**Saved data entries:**
▶

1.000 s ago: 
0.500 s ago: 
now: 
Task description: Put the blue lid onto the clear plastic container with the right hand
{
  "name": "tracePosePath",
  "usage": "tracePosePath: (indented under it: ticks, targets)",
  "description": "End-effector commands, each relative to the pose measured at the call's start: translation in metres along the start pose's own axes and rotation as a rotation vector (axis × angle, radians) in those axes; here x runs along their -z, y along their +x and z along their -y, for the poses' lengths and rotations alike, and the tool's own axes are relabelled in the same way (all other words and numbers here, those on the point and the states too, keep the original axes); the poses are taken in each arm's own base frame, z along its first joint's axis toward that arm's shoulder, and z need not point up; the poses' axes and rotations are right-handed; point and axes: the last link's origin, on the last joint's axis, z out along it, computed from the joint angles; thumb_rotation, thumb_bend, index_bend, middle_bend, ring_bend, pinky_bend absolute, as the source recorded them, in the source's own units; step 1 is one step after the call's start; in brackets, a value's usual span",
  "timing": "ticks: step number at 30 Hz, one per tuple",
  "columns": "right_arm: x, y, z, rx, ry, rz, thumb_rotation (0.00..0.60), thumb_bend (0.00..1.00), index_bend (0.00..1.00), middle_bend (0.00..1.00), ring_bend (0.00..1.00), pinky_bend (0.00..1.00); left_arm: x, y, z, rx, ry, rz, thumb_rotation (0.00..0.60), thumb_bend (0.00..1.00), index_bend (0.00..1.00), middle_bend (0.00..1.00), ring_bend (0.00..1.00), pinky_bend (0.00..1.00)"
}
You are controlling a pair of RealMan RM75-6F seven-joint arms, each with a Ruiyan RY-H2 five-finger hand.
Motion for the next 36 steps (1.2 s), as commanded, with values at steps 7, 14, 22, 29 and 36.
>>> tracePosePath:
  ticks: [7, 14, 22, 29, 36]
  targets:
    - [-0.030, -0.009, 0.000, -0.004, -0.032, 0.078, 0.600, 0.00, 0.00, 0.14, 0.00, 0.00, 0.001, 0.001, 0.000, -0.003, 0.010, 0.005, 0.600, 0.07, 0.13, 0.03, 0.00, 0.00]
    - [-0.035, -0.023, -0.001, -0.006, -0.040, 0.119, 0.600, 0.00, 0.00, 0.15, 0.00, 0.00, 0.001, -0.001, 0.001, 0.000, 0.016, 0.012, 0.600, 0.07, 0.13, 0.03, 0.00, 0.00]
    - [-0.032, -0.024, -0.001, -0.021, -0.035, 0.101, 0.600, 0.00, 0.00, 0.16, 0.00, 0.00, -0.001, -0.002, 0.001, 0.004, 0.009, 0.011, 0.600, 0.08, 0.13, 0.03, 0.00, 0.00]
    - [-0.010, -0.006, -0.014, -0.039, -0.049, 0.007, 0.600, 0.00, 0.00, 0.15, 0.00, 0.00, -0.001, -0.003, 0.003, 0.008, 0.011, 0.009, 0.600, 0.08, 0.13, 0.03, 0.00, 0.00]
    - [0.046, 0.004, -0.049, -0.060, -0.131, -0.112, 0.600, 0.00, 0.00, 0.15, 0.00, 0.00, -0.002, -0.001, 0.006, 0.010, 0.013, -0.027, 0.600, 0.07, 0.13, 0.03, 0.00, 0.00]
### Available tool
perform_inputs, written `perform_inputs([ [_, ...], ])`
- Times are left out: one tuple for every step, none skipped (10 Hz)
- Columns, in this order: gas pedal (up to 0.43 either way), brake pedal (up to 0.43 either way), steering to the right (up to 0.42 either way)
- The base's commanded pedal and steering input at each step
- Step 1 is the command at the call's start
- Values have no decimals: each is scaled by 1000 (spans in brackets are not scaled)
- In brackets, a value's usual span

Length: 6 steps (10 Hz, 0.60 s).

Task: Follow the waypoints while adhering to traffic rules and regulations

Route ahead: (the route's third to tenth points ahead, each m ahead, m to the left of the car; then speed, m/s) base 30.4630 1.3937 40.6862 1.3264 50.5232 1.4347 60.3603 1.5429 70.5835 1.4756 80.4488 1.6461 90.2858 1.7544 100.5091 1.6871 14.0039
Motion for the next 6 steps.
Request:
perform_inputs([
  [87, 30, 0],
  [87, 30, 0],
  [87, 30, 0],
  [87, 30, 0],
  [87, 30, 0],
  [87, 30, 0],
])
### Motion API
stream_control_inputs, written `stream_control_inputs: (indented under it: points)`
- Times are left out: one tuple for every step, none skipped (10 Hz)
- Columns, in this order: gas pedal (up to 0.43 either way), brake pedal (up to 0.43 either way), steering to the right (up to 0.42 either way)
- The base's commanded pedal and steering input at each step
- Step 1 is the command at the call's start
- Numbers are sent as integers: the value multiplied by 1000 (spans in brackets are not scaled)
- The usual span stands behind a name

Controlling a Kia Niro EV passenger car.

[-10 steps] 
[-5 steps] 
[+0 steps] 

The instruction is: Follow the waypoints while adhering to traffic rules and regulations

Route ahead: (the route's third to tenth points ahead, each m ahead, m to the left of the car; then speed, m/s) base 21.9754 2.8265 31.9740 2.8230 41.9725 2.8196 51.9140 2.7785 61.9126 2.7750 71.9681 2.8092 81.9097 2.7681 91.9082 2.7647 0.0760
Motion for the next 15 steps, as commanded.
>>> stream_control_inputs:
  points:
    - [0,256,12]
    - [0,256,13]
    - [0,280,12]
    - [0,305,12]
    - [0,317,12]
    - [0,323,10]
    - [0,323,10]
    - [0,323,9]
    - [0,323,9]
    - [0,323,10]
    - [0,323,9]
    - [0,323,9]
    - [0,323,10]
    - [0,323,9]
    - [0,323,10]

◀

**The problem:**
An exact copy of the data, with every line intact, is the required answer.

**Finished exercise:**
1.000 s ago: 
0.500 s ago: 
now: 
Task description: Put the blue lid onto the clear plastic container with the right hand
{
  "name": "tracePosePath",
  "usage": "tracePosePath: (indented under it: ticks, targets)",
  "description": "End-effector commands, each relative to the pose measured at the call's start: translation in metres along the start pose's own axes and rotation as a rotation vector (axis × angle, radians) in those axes; here x runs along their -z, y along their +x and z along their -y, for the poses' lengths and rotations alike, and the tool's own axes are relabelled in the same way (all other words and numbers here, those on the point and the states too, keep the original axes); the poses are taken in each arm's own base frame, z along its first joint's axis toward that arm's shoulder, and z need not point up; the poses' axes and rotations are right-handed; point and axes: the last link's origin, on the last joint's axis, z out along it, computed from the joint angles; thumb_rotation, thumb_bend, index_bend, middle_bend, ring_bend, pinky_bend absolute, as the source recorded them, in the source's own units; step 1 is one step after the call's start; in brackets, a value's usual span",
  "timing": "ticks: step number at 30 Hz, one per tuple",
  "columns": "right_arm: x, y, z, rx, ry, rz, thumb_rotation (0.00..0.60), thumb_bend (0.00..1.00), index_bend (0.00..1.00), middle_bend (0.00..1.00), ring_bend (0.00..1.00), pinky_bend (0.00..1.00); left_arm: x, y, z, rx, ry, rz, thumb_rotation (0.00..0.60), thumb_bend (0.00..1.00), index_bend (0.00..1.00), middle_bend (0.00..1.00), ring_bend (0.00..1.00), pinky_bend (0.00..1.00)"
}
You are controlling a pair of RealMan RM75-6F seven-joint arms, each with a Ruiyan RY-H2 five-finger hand.
Motion for the next 36 steps (1.2 s), as commanded, with values at steps 7, 14, 22, 29 and 36.
>>> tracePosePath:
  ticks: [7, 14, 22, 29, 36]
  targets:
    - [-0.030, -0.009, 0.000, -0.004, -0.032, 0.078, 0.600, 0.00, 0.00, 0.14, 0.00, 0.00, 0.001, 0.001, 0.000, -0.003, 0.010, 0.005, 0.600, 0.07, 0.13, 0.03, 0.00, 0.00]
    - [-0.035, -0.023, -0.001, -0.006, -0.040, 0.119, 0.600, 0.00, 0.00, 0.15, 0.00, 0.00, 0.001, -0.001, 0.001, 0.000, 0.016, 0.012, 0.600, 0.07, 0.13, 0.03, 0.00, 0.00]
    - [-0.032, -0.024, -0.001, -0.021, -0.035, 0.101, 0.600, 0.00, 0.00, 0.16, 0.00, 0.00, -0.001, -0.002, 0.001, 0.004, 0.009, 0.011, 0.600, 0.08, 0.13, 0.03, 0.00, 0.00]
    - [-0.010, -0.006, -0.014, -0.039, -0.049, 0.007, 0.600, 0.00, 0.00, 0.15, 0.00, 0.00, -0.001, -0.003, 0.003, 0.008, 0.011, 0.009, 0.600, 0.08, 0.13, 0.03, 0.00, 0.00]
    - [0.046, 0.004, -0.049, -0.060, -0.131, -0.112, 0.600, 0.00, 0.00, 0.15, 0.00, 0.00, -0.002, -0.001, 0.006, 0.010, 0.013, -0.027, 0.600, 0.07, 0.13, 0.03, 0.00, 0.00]
### Available tool
perform_inputs, written `perform_inputs([ [_, ...], ])`
- Times are left out: one tuple for every step, none skipped (10 Hz)
- Columns, in this order: gas pedal (up to 0.43 either way), brake pedal (up to 0.43 either way), steering to the right (up to 0.42 either way)
- The base's commanded pedal and steering input at each step
- Step 1 is the command at the call's start
- Values have no decimals: each is scaled by 1000 (spans in brackets are not scaled)
- In brackets, a value's usual span

Length: 6 steps (10 Hz, 0.60 s).

Task: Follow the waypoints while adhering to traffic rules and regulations

Route ahead: (the route's third to tenth points ahead, each m ahead, m to the left of the car; then speed, m/s) base 30.4630 1.3937 40.6862 1.3264 50.5232 1.4347 60.3603 1.5429 70.5835 1.4756 80.4488 1.6461 90.2858 1.7544 100.5091 1.6871 14.0039
Motion for the next 6 steps.
Request:
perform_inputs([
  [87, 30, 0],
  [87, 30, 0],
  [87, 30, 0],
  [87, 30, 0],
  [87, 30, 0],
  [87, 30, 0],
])
### Motion API
stream_control_inputs, written `stream_control_inputs: (indented under it: points)`
- Times are left out: one tuple for every step, none skipped (10 Hz)
- Columns, in this order: gas pedal (up to 0.43 either way), brake pedal (up to 0.43 either way), steering to the right (up to 0.42 either way)
- The base's commanded pedal and steering input at each step
- Step 1 is the command at the call's start
- Numbers are sent as integers: the value multiplied by 1000 (spans in brackets are not scaled)
- The usual span stands behind a name

Controlling a Kia Niro EV passenger car.

[-10 steps] 
[-5 steps] 
[+0 steps] 

The instruction is: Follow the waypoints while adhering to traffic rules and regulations

Route ahead: (the route's third to tenth points ahead, each m ahead, m to the left of the car; then speed, m/s) base 21.9754 2.8265 31.9740 2.8230 41.9725 2.8196 51.9140 2.7785 61.9126 2.7750 71.9681 2.8092 81.9097 2.7681 91.9082 2.7647 0.0760
Motion for the next 15 steps, as commanded.
>>> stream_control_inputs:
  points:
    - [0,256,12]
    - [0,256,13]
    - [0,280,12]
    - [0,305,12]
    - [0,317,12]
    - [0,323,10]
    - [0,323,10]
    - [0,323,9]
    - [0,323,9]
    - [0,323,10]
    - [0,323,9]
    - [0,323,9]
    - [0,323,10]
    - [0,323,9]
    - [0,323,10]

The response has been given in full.